13 Bankers: The Wall Street Takeover and the Next Financial Meltdown (40 page)

The missed opportunity is that the financial reform bill does too little to weaken the dominant economic and political power of the largest banks. The SAFE Banking Amendment, proposed by Senators Sherrod Brown and Ted Kaufman, would have imposed strict size limits on banks similar to those we argued for in
chapter 7
. Despite having no support from the congressional leadership or the Obama administration, it improbably made it to a vote on the Senate floor, losing 61–33. “If enacted, Brown-Kaufman would have broken up the six biggest banks in America,” a senior Treasury official said to journalist John Heilemann. “If we’d been for it, it probably would have happened. But we weren’t, so it didn’t.”
20

Instead of breaking up the largest banks, the administration and its congressional allies settled for a version of the “Volcker Rule,” named after former Federal Reserve chair and Obama administration adviser Paul Volcker, which aimed at preventing banks from engaging in proprietary trading or sponsoring hedge funds or private equity funds. However, the version that was finally written into the bill contains enough exceptions that even Volcker himself was reportedly disappointed with it.
21
A stronger version proposed by Senators Jeff Merkley and Carl Levin (and supported by Volcker)
22
was kept off the floor in a last-minute procedural maneuver.
23

Instead of preventing banks from being too big to fail, Dodd-Frank gave regulators new resolution authority to protect the financial system from a collapsing financial institution in a crisis, hoping that fear of being “resolved” would be enough to deter financial institutions from taking excessive risks in the first place. While this is better than nothing, it is highly improbable that authority granted to U.S. regulators over U.S. institutions will be sufficient if a major global bank with subsidiaries in many countries is about to fail. The bill also gives regulators new weapons they can use against big banks, if they so choose.
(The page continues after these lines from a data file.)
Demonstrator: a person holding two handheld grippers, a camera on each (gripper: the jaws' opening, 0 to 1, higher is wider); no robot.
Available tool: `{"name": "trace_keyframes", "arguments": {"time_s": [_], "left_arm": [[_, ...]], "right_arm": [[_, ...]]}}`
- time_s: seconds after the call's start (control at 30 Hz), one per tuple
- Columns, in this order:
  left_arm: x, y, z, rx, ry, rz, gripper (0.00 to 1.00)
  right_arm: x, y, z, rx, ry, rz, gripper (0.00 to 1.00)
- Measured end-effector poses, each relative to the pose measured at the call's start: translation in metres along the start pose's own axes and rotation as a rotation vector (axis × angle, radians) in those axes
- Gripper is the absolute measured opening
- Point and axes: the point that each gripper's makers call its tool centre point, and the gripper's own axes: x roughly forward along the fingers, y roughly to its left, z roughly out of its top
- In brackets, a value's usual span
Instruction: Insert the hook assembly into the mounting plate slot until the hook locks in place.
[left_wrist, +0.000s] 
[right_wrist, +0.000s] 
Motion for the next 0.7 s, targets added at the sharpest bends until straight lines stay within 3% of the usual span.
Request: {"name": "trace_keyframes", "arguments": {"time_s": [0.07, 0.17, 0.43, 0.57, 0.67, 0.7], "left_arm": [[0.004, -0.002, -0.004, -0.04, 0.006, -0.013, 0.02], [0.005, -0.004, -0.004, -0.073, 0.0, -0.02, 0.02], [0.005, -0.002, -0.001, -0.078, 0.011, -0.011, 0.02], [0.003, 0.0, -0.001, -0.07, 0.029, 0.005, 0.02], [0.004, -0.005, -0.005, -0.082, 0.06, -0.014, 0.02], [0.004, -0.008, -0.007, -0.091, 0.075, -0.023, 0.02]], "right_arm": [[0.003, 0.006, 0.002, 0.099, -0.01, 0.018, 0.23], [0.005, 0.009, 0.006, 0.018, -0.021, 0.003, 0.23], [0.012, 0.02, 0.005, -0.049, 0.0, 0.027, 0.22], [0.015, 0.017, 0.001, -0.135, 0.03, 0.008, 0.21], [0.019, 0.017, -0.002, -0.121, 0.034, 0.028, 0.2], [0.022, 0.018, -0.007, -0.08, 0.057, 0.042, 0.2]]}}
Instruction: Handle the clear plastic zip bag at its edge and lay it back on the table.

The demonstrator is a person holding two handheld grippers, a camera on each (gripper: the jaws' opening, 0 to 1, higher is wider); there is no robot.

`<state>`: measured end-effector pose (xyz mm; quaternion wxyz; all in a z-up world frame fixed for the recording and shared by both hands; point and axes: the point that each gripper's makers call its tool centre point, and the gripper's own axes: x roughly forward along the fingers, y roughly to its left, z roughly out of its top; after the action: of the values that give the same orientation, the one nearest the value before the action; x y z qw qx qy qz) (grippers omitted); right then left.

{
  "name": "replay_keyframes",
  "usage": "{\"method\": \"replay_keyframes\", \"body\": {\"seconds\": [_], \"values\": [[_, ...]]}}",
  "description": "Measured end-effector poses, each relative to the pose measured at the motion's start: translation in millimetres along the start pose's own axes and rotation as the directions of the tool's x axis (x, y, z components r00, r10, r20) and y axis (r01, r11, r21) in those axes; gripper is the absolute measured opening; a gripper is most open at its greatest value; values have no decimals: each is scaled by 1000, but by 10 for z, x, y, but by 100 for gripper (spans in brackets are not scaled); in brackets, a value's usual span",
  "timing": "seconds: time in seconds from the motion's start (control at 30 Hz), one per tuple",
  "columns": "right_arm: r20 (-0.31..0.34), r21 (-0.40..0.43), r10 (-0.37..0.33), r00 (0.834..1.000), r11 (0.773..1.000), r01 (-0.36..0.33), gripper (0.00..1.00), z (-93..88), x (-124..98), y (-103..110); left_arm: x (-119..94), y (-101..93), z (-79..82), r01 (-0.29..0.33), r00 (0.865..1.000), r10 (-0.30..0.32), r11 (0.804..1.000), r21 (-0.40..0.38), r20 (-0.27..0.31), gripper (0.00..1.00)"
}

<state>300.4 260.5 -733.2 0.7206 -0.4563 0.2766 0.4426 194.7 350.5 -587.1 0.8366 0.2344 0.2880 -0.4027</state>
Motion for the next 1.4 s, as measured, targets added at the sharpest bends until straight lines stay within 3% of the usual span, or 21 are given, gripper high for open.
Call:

These include the ability to set higher capital requirements for the largest, most important financial institutions, as well as the Kanjorski Amendment (discussed in
chapter 7
), allowing regulators to force banks to shrink if they pose a risk to the financial system. But whether those weapons will ever be used remains a big question mark.

Just as it had a year earlier when it summoned thirteen bankers to Washington, the Obama administration decided to stick with the banks and the bankers it knew. This decision was not born of corruption, influence peddling, or even any love for the banks. By the middle of 2010, both Barack Obama and Tim Geithner were fed up with an industry that repaid all their efforts to save the major banks—and the bankers’ jobs—with all-out attacks in the back rooms of Capitol Hill.
24

But that decision was born of a belief that America needed the financial system it had, with an oligarchy of megabanks at its pinnacle. Ultimately, the administration agreed with Jamie Dimon that big banks were crucial to the health of the economy and decided it could not live without them. Instead of changing the financial system, the Dodd-Frank Act places its faith in the idea that regulators, armed with additional, sorely needed powers, could constrain its excesses and prevent it from once again torpedoing the global economy.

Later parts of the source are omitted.